• ACTION ITEM
Only the lines below starting at the one that contains "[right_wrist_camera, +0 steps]" and ending at the one that contains "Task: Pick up" are to be reproduced, exactly and with both ends kept.

[Records drawn from a dataset]

....

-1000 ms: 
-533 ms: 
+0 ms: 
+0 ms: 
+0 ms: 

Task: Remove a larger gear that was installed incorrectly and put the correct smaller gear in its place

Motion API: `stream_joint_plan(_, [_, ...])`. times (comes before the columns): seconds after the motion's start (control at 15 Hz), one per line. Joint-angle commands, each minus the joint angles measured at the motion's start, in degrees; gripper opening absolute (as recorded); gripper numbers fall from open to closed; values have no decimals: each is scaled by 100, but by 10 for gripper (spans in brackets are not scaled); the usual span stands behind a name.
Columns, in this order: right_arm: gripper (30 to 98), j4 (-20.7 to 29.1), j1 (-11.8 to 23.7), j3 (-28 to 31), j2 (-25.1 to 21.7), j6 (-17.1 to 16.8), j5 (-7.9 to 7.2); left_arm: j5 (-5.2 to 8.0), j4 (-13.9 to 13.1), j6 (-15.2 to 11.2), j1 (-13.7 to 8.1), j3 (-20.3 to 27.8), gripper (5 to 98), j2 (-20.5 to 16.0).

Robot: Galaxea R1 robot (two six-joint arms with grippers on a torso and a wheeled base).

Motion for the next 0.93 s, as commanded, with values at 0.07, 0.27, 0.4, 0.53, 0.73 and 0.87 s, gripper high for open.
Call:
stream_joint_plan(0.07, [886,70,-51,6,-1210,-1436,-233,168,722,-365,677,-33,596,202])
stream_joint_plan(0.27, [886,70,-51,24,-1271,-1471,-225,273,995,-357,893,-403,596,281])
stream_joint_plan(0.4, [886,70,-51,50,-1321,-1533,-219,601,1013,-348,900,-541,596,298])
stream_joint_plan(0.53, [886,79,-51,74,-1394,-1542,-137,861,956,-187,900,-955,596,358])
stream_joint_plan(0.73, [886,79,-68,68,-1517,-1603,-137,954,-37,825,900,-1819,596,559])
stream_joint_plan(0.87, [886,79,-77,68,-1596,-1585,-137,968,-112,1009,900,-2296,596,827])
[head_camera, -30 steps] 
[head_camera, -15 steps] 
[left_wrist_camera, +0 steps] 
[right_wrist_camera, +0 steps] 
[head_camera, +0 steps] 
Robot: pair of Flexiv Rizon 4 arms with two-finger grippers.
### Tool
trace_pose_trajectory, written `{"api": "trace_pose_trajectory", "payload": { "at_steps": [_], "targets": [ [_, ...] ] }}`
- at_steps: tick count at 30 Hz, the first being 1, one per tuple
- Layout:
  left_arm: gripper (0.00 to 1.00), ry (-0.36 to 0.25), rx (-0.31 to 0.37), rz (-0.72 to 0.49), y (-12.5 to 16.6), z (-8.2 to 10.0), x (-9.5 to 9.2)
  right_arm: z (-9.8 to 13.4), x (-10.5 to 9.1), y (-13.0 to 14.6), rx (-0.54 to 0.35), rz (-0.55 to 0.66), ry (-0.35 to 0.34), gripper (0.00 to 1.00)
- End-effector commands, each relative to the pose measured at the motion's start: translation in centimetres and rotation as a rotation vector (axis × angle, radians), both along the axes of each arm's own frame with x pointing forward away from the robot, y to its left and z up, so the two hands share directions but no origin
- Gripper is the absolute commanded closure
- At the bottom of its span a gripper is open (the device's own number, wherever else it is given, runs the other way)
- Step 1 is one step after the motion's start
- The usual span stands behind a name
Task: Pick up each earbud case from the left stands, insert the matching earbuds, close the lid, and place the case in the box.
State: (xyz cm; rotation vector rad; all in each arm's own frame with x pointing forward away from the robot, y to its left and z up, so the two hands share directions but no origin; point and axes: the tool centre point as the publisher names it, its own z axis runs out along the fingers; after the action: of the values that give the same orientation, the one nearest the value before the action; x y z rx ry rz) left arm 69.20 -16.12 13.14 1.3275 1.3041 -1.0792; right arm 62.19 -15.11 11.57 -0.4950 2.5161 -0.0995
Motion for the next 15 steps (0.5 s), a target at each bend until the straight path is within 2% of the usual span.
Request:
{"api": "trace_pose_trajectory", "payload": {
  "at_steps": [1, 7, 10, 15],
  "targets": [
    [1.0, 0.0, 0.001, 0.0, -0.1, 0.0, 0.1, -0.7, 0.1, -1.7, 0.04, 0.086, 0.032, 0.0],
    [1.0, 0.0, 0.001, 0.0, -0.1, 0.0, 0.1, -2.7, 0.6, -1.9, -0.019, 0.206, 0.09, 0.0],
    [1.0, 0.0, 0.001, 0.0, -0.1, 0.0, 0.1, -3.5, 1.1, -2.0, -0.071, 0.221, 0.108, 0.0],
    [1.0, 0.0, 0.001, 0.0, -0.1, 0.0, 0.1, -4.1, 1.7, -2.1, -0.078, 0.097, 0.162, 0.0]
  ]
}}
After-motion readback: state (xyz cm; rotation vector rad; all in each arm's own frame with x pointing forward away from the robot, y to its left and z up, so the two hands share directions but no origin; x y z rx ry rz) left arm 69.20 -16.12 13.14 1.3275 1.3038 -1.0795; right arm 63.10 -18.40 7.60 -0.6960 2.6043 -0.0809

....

• WRITTEN RESPONSE
[right_wrist_camera, +0 steps] 
[head_camera, +0 steps] 
Robot: pair of Flexiv Rizon 4 arms with two-finger grippers.
### Tool
trace_pose_trajectory, written `{"api": "trace_pose_trajectory", "payload": { "at_steps": [_], "targets": [ [_, ...] ] }}`
- at_steps: tick count at 30 Hz, the first being 1, one per tuple
- Layout:
  left_arm: gripper (0.00 to 1.00), ry (-0.36 to 0.25), rx (-0.31 to 0.37), rz (-0.72 to 0.49), y (-12.5 to 16.6), z (-8.2 to 10.0), x (-9.5 to 9.2)
  right_arm: z (-9.8 to 13.4), x (-10.5 to 9.1), y (-13.0 to 14.6), rx (-0.54 to 0.35), rz (-0.55 to 0.66), ry (-0.35 to 0.34), gripper (0.00 to 1.00)
- End-effector commands, each relative to the pose measured at the motion's start: translation in centimetres and rotation as a rotation vector (axis × angle, radians), both along the axes of each arm's own frame with x pointing forward away from the robot, y to its left and z up, so the two hands share directions but no origin
- Gripper is the absolute commanded closure
- At the bottom of its span a gripper is open (the device's own number, wherever else it is given, runs the other way)
- Step 1 is one step after the motion's start
- The usual span stands behind a name
Task: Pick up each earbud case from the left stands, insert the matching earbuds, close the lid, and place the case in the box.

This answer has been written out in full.